◆ What needs to be done ◆
The answer is to be an exact copy of the lines below running from the line with "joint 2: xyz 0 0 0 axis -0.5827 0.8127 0" down to the line with "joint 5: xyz", both ends included, and nothing more.

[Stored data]
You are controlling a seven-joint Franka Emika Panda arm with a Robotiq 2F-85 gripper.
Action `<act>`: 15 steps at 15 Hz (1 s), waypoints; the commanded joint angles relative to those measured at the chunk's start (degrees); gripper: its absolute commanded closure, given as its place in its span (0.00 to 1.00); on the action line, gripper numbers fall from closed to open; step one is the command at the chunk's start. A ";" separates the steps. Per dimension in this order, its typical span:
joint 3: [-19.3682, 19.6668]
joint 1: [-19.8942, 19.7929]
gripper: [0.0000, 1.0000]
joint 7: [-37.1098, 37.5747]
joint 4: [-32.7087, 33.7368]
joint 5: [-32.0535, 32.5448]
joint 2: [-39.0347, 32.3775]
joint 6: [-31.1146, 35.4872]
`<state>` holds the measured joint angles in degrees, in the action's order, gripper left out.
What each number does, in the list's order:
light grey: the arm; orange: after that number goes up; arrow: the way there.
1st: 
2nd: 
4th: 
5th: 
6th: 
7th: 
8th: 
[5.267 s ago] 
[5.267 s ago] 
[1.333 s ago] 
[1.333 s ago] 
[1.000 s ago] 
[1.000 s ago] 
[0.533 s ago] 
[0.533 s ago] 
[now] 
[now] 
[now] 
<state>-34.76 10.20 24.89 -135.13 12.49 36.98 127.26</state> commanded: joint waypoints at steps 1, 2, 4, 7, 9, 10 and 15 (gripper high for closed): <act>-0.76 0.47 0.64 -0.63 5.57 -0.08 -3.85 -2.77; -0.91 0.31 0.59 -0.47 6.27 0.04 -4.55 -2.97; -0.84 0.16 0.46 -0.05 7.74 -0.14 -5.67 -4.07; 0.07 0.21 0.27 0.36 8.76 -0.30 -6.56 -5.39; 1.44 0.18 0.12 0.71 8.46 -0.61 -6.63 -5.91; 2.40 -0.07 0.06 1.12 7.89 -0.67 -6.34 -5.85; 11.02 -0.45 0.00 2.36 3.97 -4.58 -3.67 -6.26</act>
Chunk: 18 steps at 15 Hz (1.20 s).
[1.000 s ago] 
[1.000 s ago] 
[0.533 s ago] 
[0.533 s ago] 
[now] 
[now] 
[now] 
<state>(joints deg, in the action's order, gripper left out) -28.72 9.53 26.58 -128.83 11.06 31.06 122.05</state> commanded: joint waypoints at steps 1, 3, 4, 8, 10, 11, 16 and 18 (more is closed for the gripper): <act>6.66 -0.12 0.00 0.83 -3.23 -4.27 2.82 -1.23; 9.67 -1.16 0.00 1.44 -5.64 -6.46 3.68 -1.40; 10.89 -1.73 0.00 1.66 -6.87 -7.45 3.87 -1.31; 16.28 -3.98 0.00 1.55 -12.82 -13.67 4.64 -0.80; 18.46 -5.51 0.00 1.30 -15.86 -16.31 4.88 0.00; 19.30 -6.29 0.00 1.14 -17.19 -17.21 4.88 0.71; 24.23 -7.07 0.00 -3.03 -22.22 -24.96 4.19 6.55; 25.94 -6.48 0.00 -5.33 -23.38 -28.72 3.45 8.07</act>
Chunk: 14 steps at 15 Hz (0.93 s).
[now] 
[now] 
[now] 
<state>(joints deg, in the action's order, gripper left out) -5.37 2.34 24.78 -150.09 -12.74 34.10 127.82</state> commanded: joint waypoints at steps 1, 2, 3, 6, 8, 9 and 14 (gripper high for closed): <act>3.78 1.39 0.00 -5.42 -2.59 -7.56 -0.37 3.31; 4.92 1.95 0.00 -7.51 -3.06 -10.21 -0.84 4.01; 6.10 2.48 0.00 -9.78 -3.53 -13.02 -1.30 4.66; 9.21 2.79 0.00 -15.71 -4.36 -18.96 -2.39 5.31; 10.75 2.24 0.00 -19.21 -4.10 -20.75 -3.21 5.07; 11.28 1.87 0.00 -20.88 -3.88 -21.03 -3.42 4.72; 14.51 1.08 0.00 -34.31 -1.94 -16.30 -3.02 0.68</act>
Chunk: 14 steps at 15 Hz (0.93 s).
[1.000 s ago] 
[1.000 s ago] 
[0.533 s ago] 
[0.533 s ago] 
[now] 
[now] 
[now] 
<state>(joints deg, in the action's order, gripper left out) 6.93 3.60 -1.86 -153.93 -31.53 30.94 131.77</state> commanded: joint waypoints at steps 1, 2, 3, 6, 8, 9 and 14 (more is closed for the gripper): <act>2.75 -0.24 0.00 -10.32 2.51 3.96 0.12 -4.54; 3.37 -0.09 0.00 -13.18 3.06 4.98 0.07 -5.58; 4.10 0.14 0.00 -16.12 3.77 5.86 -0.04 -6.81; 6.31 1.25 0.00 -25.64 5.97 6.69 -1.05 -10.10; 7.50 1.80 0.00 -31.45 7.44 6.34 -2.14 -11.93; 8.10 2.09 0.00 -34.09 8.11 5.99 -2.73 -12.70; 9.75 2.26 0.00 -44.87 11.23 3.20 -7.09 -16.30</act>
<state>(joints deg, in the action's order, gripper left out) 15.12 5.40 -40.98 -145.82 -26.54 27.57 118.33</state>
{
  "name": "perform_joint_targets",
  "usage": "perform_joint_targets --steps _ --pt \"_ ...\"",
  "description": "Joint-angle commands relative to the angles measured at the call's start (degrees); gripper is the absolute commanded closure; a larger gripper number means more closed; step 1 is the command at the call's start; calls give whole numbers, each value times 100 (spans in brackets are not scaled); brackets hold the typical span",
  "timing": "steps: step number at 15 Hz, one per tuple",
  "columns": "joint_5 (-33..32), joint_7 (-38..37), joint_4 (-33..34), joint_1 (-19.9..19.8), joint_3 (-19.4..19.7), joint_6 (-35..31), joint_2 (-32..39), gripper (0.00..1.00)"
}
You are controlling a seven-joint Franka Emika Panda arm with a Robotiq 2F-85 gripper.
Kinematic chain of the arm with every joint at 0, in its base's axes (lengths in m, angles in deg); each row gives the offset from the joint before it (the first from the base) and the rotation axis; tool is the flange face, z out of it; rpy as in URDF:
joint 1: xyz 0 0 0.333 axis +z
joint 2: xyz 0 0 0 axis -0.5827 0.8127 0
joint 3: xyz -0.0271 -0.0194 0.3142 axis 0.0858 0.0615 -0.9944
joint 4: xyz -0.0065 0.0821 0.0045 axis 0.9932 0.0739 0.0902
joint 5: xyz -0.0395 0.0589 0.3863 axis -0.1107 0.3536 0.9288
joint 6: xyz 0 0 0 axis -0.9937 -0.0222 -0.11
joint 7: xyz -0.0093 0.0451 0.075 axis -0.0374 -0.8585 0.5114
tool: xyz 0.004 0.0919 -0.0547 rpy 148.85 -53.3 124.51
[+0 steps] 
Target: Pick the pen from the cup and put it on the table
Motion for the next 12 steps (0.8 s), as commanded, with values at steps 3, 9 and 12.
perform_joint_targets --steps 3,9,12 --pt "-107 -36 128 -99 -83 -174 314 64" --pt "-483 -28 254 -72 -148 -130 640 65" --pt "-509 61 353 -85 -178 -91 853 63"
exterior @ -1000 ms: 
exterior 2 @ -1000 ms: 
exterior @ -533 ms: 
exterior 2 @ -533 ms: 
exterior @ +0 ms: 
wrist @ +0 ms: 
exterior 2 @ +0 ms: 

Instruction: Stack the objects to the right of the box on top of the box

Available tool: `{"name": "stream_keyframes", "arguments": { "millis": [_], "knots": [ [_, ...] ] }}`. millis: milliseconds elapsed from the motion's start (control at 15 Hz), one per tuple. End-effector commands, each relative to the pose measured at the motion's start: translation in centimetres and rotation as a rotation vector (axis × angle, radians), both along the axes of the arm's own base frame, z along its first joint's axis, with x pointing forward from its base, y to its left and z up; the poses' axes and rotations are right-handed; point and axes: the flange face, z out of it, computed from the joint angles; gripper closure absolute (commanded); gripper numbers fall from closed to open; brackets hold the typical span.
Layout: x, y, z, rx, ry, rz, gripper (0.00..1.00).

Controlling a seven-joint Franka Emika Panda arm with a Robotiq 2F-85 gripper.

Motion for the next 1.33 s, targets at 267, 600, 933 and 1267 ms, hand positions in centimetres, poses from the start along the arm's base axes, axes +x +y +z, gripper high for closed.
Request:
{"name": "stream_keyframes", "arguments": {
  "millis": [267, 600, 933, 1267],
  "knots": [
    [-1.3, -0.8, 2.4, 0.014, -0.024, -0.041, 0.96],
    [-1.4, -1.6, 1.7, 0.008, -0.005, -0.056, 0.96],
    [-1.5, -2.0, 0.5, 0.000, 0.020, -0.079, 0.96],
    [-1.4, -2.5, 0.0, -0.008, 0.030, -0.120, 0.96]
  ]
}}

◆ Result of the exercise ◆
joint 2: xyz 0 0 0 axis -0.5827 0.8127 0
joint 3: xyz -0.0271 -0.0194 0.3142 axis 0.0858 0.0615 -0.9944
joint 4: xyz -0.0065 0.0821 0.0045 axis 0.9932 0.0739 0.0902
joint 5: xyz -0.0395 0.0589 0.3863 axis -0.1107 0.3536 0.9288

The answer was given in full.